RGV cities, counties receive millions to improve drainage systems, hurricane season ahead

Local News

RIO GRANDE VALLEY, Texas (KVEO) — According to drainage experts, the Rio Grande Valley is in a delta, causing any consistent rainwater to puddle. After Hurricane Hanna in 2018, counties and cities have taken steps to improve their drainage systems. 

“The average slope here is a foot per mile, so water here runs very slowly,” said Alan Moore, general manager of Cameron County Drainage District 5.  

Some city officials say that even light rains can caused flooding in their area.

Edinburg Mayor Richard Molina said that some parts of the city have never had drainage systems.  

“You know any rain—whether that be a light rain or heavy rain—there have been parts of Edinburg that have severely flooded,” said Molina.  

Hidalgo County is working with a $190 million bond to expand the south main drainage system, which will double the original ditch’s holding capacity to 358,922,386 gallons.  
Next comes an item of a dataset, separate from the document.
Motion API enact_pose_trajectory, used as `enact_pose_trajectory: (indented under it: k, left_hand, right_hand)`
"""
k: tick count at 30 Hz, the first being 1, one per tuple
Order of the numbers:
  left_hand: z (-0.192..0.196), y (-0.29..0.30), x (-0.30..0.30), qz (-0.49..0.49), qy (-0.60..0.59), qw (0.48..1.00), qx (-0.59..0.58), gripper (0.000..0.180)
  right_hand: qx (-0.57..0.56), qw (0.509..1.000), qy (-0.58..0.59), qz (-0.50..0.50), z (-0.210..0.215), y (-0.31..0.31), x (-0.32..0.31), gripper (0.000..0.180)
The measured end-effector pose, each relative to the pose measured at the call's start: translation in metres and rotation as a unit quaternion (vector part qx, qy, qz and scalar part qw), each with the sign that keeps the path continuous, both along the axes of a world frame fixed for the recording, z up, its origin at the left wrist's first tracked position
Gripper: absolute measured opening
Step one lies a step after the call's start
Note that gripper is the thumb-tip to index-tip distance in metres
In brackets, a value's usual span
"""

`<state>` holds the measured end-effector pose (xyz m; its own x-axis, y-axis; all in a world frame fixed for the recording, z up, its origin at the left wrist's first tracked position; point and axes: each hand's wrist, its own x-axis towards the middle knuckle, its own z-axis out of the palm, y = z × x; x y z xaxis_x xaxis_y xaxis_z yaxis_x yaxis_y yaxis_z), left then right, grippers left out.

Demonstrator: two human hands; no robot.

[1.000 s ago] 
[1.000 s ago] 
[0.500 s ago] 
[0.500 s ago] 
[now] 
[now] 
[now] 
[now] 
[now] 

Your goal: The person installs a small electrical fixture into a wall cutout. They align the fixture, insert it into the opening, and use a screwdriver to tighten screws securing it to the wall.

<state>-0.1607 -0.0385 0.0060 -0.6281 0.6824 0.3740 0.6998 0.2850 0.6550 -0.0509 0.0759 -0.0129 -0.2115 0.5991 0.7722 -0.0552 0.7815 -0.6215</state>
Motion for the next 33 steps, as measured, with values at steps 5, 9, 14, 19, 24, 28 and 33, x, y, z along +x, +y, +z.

Detention facilities, or detention basins, are meant to hold spill-over rainwater from ditches.

Hidalgo County’s drainage district 1’s General Manager Raul Sesin told KVEO that thanks to the bond issuance in 2018, the district is proposing almost 500 acres of detention facilities.

“A little under 90% of [the detention facilities] are located in Precinct 1,” said Sesin.

Cameron County currently has $17.7 million for three expansion programs underway. 

“For all of our systems, our ditches drain to the Arroyo Colorado and then eventually the Arroyo Colorado to the Laguna Madre,” said Moore.  

Cities and counties said that they work hand-and-hand because one city’s drainage system can affect the other’s.

“If we design the system to let the water go and Weslaco doesn’t, then we are going to get all their water as well,” said Rodrigo Davila, public works director city of Harlingen. 

Officials said that construction will not interfere with the current drainage systems. They also said that if residents cleared their back yards and stopped dumping it would help avoid flooding.  

“If you have anything that is built up that is blocking your back yard where the water can’t get towards your street, try to take care of that before you have an [rain] event,” said Moore.